One ambassador from the region, who again spoke on background to IANS, said the Indian government was "deeply concerned" about the spreading conflict created by the Frankenstein's monster-like emergence of the ISIS militia and their announcement of a "Caliphate", and the lure it held for a lot of disaffected and indocrinated Muslim youth all over the world, as seen by the presence in its ranks of scores of foreign fighters from Europe, Central Asia, Africa and Asia.
Many of the youth seeking to go from India were, interestingly, not going to fight only for the Sunni fighters of the ISIS but against them as well, with sources indicating that they may have been mobilised by groups owing allegiance to Shia Iran and the Shia-dominated government in Iraq.

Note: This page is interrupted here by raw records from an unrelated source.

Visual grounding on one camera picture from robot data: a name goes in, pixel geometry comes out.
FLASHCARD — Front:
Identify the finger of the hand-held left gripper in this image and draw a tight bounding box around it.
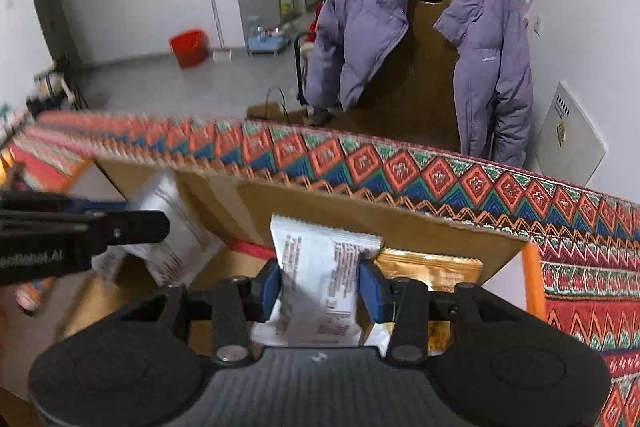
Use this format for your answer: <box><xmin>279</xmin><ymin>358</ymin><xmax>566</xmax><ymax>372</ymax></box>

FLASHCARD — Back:
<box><xmin>0</xmin><ymin>192</ymin><xmax>144</xmax><ymax>212</ymax></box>
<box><xmin>0</xmin><ymin>209</ymin><xmax>171</xmax><ymax>254</ymax></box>

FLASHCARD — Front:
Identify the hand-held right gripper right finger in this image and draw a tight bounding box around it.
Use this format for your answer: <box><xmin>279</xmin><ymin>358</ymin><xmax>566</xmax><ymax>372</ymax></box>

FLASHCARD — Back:
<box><xmin>359</xmin><ymin>258</ymin><xmax>523</xmax><ymax>366</ymax></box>

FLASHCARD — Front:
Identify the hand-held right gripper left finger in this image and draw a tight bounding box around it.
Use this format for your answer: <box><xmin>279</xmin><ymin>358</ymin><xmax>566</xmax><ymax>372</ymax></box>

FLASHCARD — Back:
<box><xmin>119</xmin><ymin>258</ymin><xmax>282</xmax><ymax>369</ymax></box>

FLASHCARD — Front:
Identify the white snack packet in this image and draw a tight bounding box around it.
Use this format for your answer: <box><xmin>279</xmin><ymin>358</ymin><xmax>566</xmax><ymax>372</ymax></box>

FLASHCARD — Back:
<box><xmin>92</xmin><ymin>172</ymin><xmax>226</xmax><ymax>288</ymax></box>
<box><xmin>250</xmin><ymin>214</ymin><xmax>383</xmax><ymax>348</ymax></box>

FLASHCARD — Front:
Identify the red cardboard box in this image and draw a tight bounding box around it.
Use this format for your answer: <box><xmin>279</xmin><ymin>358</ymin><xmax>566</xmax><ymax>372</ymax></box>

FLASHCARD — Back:
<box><xmin>55</xmin><ymin>157</ymin><xmax>546</xmax><ymax>358</ymax></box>

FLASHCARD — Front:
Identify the orange packet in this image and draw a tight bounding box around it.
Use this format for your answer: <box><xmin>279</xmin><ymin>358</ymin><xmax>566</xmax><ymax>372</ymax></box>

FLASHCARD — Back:
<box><xmin>15</xmin><ymin>279</ymin><xmax>51</xmax><ymax>313</ymax></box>

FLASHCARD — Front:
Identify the gold snack packet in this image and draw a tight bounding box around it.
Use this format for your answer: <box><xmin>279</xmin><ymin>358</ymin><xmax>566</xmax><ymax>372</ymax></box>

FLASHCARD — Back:
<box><xmin>372</xmin><ymin>248</ymin><xmax>483</xmax><ymax>355</ymax></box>

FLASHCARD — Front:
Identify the patterned red tablecloth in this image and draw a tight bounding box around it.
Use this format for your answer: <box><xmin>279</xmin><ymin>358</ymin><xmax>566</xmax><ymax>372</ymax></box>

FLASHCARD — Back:
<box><xmin>0</xmin><ymin>109</ymin><xmax>640</xmax><ymax>427</ymax></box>

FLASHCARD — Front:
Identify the red plastic bucket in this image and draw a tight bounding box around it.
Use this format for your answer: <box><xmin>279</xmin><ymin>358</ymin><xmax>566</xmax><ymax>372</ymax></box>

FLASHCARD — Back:
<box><xmin>169</xmin><ymin>29</ymin><xmax>210</xmax><ymax>68</ymax></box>

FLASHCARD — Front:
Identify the wooden chair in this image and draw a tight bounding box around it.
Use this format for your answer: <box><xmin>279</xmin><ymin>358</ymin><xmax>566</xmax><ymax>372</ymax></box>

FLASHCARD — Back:
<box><xmin>320</xmin><ymin>0</ymin><xmax>463</xmax><ymax>155</ymax></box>

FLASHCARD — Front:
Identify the white mop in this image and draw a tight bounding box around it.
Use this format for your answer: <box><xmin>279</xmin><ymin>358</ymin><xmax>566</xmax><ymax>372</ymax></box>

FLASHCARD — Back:
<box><xmin>205</xmin><ymin>0</ymin><xmax>232</xmax><ymax>62</ymax></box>

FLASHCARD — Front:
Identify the blue low stand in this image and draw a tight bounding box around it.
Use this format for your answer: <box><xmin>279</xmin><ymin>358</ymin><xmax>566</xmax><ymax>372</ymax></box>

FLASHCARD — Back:
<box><xmin>245</xmin><ymin>14</ymin><xmax>296</xmax><ymax>56</ymax></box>

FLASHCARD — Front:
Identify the black hand trolley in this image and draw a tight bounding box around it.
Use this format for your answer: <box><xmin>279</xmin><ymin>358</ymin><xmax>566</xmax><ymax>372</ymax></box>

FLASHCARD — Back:
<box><xmin>294</xmin><ymin>32</ymin><xmax>321</xmax><ymax>108</ymax></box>

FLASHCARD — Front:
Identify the white flat panel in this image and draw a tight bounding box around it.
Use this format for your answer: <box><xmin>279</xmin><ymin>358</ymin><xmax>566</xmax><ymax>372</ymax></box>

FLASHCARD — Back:
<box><xmin>530</xmin><ymin>81</ymin><xmax>608</xmax><ymax>188</ymax></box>

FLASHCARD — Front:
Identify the purple puffer jacket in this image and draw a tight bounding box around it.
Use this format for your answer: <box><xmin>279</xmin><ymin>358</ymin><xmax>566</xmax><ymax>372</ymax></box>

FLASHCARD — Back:
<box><xmin>305</xmin><ymin>0</ymin><xmax>533</xmax><ymax>168</ymax></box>

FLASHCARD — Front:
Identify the black wire loop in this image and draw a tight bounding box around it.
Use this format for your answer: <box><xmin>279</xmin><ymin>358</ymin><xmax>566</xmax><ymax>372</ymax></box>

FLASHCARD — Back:
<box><xmin>265</xmin><ymin>87</ymin><xmax>288</xmax><ymax>122</ymax></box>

The 'import' of fighting manpower from India marks the first time Indian Muslim youth are being drawn into a global jehad with likely frightening repercussions for this country.
What they would repatriate back in terms of money, muscle and motivation for a whole range of disaffected groups warring against the Indian state for a range of causes, from Maoists to Northeast insurrectionists to Kashmir extremists, is a matter of grave concern for officials.
"This is a serious development but not unexpected," C. Uday Bhaskar, a strategic analyst who is a Distinguished Fellow, Society for Policy Studies, told IANS.
"Over the last year, there has been an active attempt by the right-wing radical groups in West Asia to 'persuade' young Muslim youth from all over the world to join in the 'jehad' against the oppressor. Now this oppressor can be the much reviled US and the generic West; Jewish-Israel, Hindu-India, or can take a sectarian dimension wherein the Shia or Sunni is targeted.
"Given the demographic texture of the sub-continent, the wide disaffection among the youth and the instant communication that cyber space now provides and the emotive appeal of a righteous war - such radicalisation was inevitable.
"The challenge for India is to effectively and empathetically quarantine it," he said.